### ACTION ITEM
From the entries that follow, copy exactly the lines beginning at the line holding "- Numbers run" and continuing through the line holding "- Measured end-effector".

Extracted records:
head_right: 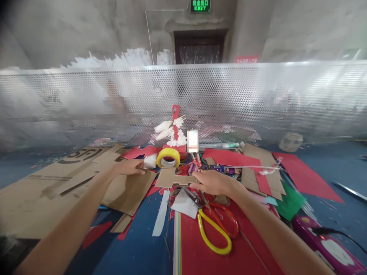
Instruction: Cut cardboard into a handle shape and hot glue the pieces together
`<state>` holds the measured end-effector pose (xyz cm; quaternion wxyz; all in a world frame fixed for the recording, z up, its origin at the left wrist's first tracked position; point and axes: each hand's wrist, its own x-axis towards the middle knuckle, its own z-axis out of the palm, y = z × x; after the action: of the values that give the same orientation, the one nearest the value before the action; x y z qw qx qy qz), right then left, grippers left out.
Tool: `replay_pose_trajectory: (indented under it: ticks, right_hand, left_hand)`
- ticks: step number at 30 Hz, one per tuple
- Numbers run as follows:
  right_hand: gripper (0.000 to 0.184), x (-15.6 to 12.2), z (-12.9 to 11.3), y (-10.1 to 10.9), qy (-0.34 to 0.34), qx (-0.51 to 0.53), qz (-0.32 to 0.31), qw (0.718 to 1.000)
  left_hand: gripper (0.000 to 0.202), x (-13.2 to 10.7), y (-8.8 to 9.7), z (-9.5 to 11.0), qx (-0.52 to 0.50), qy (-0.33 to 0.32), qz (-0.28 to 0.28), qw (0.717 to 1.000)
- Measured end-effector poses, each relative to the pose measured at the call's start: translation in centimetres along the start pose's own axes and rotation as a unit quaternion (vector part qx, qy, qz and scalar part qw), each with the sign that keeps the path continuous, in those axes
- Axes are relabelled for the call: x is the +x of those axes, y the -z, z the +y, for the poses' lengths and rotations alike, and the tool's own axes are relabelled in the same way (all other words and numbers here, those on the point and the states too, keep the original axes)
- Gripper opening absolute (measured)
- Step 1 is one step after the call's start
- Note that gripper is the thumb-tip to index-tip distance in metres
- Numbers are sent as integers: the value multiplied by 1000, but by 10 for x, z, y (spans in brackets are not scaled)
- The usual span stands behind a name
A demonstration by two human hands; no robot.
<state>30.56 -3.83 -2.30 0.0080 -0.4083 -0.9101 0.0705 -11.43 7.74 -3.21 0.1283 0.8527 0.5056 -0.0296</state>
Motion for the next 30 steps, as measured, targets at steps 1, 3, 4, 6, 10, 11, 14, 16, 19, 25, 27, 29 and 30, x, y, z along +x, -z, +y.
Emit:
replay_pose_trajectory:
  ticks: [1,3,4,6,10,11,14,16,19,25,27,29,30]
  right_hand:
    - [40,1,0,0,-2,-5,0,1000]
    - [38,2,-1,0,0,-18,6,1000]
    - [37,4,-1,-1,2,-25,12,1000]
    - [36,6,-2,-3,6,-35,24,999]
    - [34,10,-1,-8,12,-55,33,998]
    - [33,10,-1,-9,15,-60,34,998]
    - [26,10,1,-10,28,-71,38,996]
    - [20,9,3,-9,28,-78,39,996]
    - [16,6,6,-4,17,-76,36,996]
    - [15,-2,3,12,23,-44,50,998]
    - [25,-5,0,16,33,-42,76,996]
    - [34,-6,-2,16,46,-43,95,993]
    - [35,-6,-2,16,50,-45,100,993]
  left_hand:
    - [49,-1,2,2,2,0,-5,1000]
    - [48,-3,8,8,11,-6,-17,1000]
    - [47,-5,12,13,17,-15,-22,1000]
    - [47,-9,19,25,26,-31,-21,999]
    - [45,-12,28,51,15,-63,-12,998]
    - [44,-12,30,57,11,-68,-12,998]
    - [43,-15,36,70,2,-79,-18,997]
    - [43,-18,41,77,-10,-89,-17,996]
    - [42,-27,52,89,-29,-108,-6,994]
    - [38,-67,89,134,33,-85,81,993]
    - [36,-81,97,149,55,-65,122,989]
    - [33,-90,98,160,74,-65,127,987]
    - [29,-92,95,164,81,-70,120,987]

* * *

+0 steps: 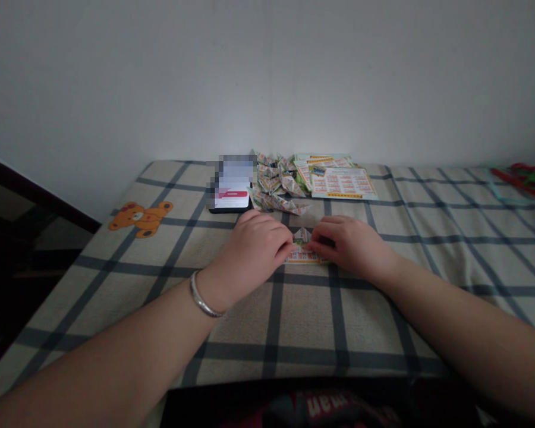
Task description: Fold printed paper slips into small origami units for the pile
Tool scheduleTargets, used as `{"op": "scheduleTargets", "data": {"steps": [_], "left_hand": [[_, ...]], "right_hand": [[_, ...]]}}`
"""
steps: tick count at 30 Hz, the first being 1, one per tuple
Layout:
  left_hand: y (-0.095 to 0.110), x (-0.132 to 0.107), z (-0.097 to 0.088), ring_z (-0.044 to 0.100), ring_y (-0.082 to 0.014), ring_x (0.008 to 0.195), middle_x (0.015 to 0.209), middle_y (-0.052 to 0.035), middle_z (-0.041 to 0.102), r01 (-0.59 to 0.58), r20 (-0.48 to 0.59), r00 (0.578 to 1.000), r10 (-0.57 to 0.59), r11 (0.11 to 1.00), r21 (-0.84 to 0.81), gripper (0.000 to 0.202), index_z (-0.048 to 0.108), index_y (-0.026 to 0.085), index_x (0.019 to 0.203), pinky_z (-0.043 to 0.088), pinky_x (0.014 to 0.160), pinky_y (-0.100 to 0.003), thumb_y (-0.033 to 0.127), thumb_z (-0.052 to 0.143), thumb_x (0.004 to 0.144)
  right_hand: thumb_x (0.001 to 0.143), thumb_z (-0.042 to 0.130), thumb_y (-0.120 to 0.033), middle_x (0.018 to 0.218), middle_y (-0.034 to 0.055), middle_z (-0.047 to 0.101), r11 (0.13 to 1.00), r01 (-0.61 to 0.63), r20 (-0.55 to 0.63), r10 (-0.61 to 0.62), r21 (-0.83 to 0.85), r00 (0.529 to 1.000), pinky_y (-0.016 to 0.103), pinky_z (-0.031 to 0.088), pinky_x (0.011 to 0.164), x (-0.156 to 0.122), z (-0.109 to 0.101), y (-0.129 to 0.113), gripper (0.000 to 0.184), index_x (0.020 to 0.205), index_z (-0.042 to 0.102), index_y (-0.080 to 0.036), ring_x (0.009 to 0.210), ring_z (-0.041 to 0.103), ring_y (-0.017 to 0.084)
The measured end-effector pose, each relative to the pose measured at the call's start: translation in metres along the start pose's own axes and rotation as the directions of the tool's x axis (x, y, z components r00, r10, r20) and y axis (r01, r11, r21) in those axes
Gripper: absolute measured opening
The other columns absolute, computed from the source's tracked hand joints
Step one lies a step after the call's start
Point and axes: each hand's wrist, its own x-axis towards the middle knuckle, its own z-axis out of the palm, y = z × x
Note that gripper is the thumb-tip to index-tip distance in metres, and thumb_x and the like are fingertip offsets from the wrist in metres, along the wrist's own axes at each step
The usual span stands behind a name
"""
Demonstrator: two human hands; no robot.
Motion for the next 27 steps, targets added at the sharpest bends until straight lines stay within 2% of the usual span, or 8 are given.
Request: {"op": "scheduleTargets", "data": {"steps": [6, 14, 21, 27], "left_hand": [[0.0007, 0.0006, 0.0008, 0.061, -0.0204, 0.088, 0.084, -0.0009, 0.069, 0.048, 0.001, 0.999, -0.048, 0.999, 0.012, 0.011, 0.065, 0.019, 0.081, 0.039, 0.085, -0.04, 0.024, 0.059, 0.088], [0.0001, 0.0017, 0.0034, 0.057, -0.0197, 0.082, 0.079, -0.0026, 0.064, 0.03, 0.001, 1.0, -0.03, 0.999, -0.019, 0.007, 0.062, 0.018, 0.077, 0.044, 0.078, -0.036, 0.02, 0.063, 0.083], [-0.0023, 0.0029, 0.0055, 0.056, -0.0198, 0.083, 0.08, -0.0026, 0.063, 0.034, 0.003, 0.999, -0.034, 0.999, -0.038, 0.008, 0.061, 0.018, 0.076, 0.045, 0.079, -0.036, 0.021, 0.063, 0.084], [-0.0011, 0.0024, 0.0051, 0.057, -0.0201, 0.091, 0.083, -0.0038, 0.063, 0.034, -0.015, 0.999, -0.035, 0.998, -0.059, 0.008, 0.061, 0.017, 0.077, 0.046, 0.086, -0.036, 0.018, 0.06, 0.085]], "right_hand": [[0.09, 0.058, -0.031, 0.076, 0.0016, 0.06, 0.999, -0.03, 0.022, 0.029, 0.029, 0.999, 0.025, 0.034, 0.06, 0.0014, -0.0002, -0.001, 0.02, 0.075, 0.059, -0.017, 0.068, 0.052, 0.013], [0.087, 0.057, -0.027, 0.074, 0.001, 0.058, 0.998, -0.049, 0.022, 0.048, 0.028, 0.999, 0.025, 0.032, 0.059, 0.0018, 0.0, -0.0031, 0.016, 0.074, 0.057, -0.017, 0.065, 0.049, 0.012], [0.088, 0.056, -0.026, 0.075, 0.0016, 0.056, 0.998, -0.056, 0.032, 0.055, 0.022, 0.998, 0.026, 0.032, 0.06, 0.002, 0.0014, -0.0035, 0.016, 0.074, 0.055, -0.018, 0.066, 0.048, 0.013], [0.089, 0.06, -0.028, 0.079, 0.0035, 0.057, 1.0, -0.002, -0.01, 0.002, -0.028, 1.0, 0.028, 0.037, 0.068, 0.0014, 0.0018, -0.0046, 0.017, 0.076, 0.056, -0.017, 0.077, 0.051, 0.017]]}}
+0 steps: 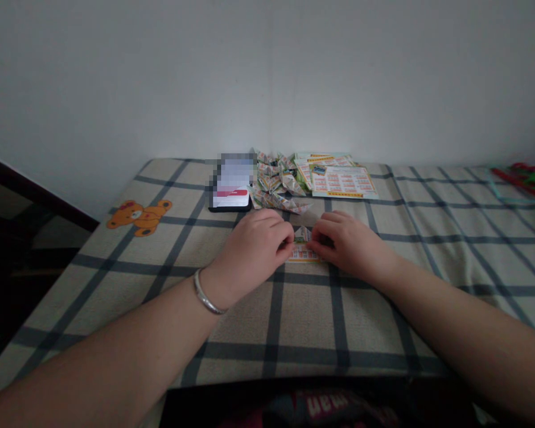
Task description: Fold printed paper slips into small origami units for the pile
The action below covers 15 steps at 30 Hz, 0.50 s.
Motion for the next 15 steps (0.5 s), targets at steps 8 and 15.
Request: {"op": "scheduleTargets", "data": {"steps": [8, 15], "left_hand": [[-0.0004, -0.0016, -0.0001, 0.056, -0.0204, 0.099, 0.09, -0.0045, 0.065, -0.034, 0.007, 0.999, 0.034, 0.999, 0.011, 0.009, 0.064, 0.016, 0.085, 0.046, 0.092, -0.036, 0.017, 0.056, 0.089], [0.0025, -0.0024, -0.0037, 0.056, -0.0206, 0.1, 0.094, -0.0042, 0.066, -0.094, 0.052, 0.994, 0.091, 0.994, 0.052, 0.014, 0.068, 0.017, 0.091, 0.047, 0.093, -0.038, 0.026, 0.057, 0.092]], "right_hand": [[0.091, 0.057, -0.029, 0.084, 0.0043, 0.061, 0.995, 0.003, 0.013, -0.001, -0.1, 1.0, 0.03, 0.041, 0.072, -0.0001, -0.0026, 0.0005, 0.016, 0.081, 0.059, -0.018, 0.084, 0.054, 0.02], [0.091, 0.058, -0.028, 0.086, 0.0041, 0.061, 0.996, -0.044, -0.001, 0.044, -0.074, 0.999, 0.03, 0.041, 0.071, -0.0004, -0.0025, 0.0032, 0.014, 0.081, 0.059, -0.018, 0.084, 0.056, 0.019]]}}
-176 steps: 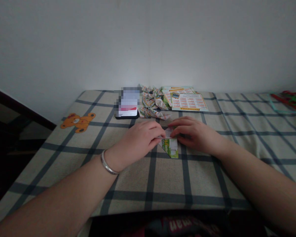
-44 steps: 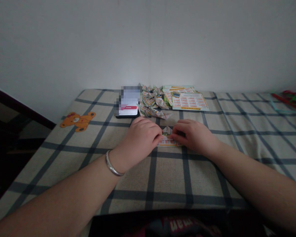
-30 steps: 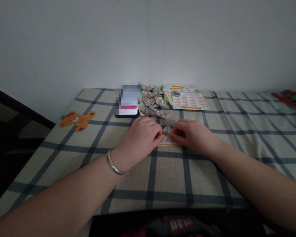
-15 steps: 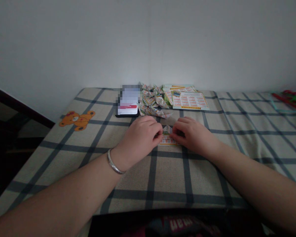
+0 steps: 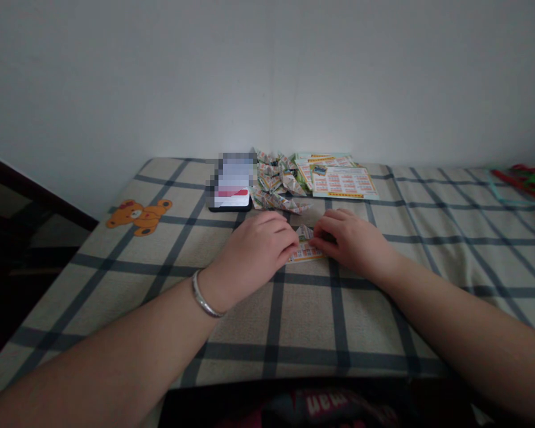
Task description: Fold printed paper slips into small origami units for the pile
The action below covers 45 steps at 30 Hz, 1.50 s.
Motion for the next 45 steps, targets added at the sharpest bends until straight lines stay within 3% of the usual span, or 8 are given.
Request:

### ANSWER
- Numbers run as follows:
  right_hand: gripper (0.000 to 0.184), x (-15.6 to 12.2), z (-12.9 to 11.3), y (-10.1 to 10.9), qy (-0.34 to 0.34), qx (-0.51 to 0.53), qz (-0.32 to 0.31), qw (0.718 to 1.000)
  left_hand: gripper (0.000 to 0.202), x (-13.2 to 10.7), y (-8.8 to 9.7), z (-9.5 to 11.0), qx (-0.52 to 0.50), qy (-0.33 to 0.32), qz (-0.28 to 0.28), qw (0.717 to 1.000)
- Measured end-effector poses, each relative to the pose measured at the call's start: translation in centimetres along the start pose's own axes and rotation as a unit quaternion (vector part qx, qy, qz and scalar part qw), each with the sign that keeps the path continuous, in those axes

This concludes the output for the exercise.